Stored data:
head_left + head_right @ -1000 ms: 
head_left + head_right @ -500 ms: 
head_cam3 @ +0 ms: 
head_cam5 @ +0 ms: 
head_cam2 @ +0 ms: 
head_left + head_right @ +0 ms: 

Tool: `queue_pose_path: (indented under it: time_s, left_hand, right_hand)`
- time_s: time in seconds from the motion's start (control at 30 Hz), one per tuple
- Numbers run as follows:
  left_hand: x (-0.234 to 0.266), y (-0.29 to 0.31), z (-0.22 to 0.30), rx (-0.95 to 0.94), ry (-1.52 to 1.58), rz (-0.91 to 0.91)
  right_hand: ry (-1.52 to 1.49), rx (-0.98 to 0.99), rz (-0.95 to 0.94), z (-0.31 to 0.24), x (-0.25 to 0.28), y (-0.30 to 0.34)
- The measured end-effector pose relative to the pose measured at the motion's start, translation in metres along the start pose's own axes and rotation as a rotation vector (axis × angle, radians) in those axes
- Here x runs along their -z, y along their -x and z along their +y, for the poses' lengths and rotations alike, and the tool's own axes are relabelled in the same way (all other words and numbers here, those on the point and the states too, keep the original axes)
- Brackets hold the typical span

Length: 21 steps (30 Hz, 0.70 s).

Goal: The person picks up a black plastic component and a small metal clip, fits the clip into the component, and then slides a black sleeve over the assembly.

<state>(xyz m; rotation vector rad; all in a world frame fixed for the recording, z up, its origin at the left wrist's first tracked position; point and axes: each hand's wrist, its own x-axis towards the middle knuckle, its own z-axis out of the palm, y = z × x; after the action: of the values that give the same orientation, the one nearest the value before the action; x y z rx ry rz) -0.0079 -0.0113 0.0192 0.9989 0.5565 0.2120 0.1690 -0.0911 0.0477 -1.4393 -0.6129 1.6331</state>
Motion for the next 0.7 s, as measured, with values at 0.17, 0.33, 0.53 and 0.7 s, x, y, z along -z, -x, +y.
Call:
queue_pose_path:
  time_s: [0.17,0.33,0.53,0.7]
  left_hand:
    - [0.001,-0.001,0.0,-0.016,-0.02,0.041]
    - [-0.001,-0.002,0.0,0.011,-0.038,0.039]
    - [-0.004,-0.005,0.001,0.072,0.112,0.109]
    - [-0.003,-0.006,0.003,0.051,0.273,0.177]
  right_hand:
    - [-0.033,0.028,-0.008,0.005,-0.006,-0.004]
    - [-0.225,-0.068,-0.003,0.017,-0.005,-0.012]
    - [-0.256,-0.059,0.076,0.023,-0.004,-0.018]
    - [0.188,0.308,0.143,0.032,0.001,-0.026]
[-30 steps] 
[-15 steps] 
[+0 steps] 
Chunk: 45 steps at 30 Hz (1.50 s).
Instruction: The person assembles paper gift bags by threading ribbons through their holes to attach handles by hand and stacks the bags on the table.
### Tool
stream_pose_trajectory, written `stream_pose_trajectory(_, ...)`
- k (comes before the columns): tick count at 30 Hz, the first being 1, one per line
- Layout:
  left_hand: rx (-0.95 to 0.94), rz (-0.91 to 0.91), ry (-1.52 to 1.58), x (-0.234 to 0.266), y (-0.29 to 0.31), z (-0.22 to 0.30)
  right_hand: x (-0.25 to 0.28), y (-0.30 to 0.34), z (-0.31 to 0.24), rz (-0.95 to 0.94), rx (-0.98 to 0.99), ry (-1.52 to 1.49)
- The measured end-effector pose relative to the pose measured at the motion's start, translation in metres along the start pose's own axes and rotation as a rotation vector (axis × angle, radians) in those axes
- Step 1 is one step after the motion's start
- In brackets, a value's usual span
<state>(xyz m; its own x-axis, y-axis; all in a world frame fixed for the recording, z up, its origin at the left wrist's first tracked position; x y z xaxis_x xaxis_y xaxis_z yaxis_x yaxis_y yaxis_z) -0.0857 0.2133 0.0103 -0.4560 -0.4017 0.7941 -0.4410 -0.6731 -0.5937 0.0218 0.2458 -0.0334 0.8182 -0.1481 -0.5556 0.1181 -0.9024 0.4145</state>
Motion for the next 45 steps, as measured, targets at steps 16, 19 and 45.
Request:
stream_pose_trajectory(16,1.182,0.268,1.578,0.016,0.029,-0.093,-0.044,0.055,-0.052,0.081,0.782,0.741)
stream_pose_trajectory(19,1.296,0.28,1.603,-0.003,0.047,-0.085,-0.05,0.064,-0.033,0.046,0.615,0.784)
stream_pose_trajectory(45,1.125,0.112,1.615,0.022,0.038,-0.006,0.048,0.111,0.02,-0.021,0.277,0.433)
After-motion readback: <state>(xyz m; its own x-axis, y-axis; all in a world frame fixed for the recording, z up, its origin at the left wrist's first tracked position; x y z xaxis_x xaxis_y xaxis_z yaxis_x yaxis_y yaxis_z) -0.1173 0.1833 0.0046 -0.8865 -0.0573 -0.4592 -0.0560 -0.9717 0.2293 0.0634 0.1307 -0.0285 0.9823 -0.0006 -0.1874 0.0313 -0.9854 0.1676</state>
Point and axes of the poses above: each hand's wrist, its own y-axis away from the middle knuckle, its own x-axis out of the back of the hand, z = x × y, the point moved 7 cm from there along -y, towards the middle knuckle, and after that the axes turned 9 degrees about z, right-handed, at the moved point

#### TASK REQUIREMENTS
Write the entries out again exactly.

#### RESULT FOR THIS TASK
head_left + head_right @ -1000 ms: 
head_left + head_right @ -500 ms: 
head_cam3 @ +0 ms: 
head_cam5 @ +0 ms: 
head_cam2 @ +0 ms: 
head_left + head_right @ +0 ms: 

Tool: `queue_pose_path: (indented under it: time_s, left_hand, right_hand)`
- time_s: time in seconds from the motion's start (control at 30 Hz), one per tuple
- Numbers run as follows:
  left_hand: x (-0.234 to 0.266), y (-0.29 to 0.31), z (-0.22 to 0.30), rx (-0.95 to 0.94), ry (-1.52 to 1.58), rz (-0.91 to 0.91)
  right_hand: ry (-1.52 to 1.49), rx (-0.98 to 0.99), rz (-0.95 to 0.94), z (-0.31 to 0.24), x (-0.25 to 0.28), y (-0.30 to 0.34)
- The measured end-effector pose relative to the pose measured at the motion's start, translation in metres along the start pose's own axes and rotation as a rotation vector (axis × angle, radians) in those axes
- Here x runs along their -z, y along their -x and z along their +y, for the poses' lengths and rotations alike, and the tool's own axes are relabelled in the same way (all other words and numbers here, those on the point and the states too, keep the original axes)
- Brackets hold the typical span

Length: 21 steps (30 Hz, 0.70 s).

Goal: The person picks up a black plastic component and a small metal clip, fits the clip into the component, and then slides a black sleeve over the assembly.

<state>(xyz m; rotation vector rad; all in a world frame fixed for the recording, z up, its origin at the left wrist's first tracked position; point and axes: each hand's wrist, its own x-axis towards the middle knuckle, its own z-axis out of the palm, y = z × x; after the action: of the values that give the same orientation, the one nearest the value before the action; x y z rx ry rz) -0.0079 -0.0113 0.0192 0.9989 0.5565 0.2120 0.1690 -0.0911 0.0477 -1.4393 -0.6129 1.6331</state>
Motion for the next 0.7 s, as measured, with values at 0.17, 0.33, 0.53 and 0.7 s, x, y, z along -z, -x, +y.
Call:
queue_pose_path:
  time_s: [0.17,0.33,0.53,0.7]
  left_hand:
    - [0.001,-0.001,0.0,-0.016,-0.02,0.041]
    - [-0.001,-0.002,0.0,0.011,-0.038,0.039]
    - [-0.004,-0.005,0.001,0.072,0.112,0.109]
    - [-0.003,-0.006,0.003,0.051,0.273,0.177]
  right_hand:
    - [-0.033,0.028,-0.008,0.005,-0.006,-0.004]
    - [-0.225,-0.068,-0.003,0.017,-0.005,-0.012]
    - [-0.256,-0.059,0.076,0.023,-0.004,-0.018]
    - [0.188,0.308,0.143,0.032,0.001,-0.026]
[-30 steps] 
[-15 steps] 
[+0 steps] 
Chunk: 45 steps at 30 Hz (1.50 s).
Instruction: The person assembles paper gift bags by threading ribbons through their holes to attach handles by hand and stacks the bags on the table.
### Tool
stream_pose_trajectory, written `stream_pose_trajectory(_, ...)`
- k (comes before the columns): tick count at 30 Hz, the first being 1, one per line
- Layout:
  left_hand: rx (-0.95 to 0.94), rz (-0.91 to 0.91), ry (-1.52 to 1.58), x (-0.234 to 0.266), y (-0.29 to 0.31), z (-0.22 to 0.30)
  right_hand: x (-0.25 to 0.28), y (-0.30 to 0.34), z (-0.31 to 0.24), rz (-0.95 to 0.94), rx (-0.98 to 0.99), ry (-1.52 to 1.49)
- The measured end-effector pose relative to the pose measured at the motion's start, translation in metres along the start pose's own axes and rotation as a rotation vector (axis × angle, radians) in those axes
- Step 1 is one step after the motion's start
- In brackets, a value's usual span
<state>(xyz m; its own x-axis, y-axis; all in a world frame fixed for the recording, z up, its origin at the left wrist's first tracked position; x y z xaxis_x xaxis_y xaxis_z yaxis_x yaxis_y yaxis_z) -0.0857 0.2133 0.0103 -0.4560 -0.4017 0.7941 -0.4410 -0.6731 -0.5937 0.0218 0.2458 -0.0334 0.8182 -0.1481 -0.5556 0.1181 -0.9024 0.4145</state>
Motion for the next 45 steps, as measured, targets at steps 16, 19 and 45.
Request:
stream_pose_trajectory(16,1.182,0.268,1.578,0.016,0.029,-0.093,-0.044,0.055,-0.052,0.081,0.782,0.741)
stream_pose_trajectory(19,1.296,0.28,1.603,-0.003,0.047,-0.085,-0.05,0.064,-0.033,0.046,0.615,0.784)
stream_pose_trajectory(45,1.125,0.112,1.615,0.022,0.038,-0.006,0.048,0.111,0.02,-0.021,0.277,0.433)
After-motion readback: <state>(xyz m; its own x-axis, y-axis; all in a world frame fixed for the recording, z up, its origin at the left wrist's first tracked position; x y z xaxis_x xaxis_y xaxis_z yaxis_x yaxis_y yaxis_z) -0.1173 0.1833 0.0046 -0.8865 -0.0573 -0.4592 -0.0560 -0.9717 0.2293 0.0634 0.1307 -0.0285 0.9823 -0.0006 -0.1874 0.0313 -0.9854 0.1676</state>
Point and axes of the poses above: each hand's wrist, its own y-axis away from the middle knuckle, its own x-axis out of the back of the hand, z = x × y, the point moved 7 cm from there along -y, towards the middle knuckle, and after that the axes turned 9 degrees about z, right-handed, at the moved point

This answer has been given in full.